• **Work request**:
Reproduce exactly the line with "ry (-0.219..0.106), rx" and the lines after it. Stop at the last line of the data and include nothing else.
►
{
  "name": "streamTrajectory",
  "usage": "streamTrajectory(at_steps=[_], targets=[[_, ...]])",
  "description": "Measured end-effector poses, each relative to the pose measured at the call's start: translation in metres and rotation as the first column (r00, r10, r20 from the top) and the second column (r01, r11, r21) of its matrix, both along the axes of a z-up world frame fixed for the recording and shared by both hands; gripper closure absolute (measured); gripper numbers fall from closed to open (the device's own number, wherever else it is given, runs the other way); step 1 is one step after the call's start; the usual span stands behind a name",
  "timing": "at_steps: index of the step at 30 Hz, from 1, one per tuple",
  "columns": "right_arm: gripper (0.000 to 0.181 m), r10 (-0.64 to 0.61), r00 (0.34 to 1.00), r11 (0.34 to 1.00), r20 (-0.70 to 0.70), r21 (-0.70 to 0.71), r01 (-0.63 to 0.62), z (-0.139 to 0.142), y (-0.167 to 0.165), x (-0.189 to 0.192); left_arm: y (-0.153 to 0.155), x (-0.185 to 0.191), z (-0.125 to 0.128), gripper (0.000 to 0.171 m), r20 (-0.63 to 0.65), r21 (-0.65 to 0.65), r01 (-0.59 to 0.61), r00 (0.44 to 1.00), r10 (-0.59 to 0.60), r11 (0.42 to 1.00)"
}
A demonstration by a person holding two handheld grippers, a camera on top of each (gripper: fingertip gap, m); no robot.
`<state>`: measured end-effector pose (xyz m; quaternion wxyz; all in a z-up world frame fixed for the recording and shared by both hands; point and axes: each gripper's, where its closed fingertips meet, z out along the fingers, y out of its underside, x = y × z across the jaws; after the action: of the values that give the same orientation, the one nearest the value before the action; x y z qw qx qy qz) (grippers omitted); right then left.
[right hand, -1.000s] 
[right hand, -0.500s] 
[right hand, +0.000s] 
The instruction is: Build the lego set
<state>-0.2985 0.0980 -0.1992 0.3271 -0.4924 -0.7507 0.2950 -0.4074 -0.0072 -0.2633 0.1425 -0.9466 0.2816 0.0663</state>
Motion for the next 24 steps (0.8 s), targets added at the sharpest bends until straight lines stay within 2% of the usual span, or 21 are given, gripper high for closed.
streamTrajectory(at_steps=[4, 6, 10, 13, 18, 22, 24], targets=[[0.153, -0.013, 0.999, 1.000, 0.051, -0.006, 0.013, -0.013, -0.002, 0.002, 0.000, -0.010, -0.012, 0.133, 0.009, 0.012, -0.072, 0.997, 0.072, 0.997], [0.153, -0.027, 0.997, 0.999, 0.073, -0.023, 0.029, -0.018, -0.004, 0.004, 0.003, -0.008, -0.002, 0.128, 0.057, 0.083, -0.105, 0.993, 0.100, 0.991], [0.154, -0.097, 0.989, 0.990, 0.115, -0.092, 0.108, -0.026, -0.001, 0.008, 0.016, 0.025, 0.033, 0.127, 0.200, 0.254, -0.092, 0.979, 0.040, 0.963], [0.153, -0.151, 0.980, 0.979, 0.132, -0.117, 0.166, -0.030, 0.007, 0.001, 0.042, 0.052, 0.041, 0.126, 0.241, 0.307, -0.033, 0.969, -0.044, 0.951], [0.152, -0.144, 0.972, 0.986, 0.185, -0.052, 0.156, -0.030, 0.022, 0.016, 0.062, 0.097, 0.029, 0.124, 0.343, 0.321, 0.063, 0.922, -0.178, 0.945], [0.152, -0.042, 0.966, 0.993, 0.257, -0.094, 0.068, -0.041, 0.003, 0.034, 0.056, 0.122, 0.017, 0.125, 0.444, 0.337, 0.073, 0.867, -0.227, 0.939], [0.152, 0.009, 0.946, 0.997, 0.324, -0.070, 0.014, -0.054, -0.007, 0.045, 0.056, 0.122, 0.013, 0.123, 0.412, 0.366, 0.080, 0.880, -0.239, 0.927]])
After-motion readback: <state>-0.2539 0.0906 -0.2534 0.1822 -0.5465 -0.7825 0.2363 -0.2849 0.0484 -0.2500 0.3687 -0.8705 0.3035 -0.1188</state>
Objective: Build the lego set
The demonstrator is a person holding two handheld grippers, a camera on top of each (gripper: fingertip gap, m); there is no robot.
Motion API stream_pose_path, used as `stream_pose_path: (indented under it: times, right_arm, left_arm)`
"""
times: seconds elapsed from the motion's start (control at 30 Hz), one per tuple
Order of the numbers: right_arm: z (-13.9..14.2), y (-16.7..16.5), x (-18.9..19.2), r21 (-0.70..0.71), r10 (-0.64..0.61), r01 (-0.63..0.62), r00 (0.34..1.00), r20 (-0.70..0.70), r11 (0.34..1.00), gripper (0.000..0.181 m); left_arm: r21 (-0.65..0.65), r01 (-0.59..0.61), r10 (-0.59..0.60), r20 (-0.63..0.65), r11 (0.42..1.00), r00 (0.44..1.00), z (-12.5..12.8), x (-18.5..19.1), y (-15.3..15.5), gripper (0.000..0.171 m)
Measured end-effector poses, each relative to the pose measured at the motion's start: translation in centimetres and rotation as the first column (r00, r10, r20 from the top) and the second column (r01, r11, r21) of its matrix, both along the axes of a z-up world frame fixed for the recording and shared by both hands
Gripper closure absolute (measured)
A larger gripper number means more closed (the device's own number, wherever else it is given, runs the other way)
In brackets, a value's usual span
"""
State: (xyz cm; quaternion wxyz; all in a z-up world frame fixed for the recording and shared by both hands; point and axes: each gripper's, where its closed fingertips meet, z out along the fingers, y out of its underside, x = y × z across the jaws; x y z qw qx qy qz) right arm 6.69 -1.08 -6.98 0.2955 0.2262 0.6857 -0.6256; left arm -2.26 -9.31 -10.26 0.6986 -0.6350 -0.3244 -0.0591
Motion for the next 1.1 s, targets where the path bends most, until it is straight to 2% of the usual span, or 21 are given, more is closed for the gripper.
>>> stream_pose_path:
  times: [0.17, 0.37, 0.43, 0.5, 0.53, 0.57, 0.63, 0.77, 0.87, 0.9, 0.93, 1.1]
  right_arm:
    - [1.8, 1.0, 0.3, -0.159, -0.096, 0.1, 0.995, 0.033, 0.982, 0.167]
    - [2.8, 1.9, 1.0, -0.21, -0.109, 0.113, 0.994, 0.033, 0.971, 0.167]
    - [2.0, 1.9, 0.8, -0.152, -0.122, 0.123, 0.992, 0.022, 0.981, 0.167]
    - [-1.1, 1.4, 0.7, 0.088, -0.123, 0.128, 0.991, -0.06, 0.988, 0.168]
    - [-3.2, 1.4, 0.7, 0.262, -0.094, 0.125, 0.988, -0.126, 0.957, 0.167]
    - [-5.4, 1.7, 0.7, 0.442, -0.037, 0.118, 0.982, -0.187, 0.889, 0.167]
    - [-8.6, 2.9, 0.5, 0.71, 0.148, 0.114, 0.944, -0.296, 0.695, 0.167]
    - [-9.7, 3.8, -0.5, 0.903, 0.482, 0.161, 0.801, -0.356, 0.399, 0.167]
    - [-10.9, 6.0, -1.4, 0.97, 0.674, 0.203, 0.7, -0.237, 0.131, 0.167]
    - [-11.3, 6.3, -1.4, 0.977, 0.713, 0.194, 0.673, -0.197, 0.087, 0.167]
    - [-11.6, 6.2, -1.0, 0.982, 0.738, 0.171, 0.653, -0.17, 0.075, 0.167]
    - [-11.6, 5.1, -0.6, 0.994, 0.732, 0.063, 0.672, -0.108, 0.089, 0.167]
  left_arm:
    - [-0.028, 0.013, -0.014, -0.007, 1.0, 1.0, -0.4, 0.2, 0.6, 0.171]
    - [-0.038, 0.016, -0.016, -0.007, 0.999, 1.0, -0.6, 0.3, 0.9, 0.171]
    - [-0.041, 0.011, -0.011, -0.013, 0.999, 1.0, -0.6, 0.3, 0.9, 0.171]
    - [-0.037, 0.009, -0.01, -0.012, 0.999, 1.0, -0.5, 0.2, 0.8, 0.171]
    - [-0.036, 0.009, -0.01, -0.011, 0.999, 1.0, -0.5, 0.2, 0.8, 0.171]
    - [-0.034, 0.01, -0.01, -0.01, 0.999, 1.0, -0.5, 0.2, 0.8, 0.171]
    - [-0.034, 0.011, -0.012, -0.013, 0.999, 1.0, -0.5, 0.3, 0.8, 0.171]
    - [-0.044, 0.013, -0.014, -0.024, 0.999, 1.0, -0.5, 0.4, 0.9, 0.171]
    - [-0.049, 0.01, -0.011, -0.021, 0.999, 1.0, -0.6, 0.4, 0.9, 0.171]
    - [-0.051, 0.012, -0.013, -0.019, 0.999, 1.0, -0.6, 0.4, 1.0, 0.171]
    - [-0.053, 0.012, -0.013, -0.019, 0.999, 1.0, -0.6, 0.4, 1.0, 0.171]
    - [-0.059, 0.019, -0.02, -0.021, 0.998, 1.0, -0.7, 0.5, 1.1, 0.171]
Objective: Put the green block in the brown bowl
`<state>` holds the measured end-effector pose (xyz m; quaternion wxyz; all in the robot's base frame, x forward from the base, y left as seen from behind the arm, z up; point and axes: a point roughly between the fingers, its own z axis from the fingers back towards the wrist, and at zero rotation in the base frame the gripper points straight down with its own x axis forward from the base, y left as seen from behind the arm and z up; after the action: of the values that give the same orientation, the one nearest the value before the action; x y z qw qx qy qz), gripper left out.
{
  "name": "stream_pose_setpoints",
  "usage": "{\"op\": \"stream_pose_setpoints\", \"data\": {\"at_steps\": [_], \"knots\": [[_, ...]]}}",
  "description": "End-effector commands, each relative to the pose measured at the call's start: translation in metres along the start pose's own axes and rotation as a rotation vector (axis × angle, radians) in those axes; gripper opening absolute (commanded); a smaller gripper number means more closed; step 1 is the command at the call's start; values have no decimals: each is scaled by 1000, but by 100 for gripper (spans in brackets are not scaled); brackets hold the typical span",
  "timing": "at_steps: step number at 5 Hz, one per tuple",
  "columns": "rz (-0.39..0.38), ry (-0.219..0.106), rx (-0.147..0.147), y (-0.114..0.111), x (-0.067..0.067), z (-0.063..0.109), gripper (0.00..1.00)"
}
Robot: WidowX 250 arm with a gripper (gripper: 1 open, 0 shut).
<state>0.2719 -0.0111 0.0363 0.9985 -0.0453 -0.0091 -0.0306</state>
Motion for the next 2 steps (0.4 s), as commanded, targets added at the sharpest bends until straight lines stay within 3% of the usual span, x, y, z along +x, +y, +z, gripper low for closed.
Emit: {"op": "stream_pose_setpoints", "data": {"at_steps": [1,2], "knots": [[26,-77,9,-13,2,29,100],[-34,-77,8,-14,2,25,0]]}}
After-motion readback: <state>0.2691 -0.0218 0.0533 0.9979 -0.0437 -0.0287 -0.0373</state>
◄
• **Answer to the problem**:
  "columns": "rz (-0.39..0.38), ry (-0.219..0.106), rx (-0.147..0.147), y (-0.114..0.111), x (-0.067..0.067), z (-0.063..0.109), gripper (0.00..1.00)"
}
Robot: WidowX 250 arm with a gripper (gripper: 1 open, 0 shut).
<state>0.2719 -0.0111 0.0363 0.9985 -0.0453 -0.0091 -0.0306</state>
Motion for the next 2 steps (0.4 s), as commanded, targets added at the sharpest bends until straight lines stay within 3% of the usual span, x, y, z along +x, +y, +z, gripper low for closed.
Emit: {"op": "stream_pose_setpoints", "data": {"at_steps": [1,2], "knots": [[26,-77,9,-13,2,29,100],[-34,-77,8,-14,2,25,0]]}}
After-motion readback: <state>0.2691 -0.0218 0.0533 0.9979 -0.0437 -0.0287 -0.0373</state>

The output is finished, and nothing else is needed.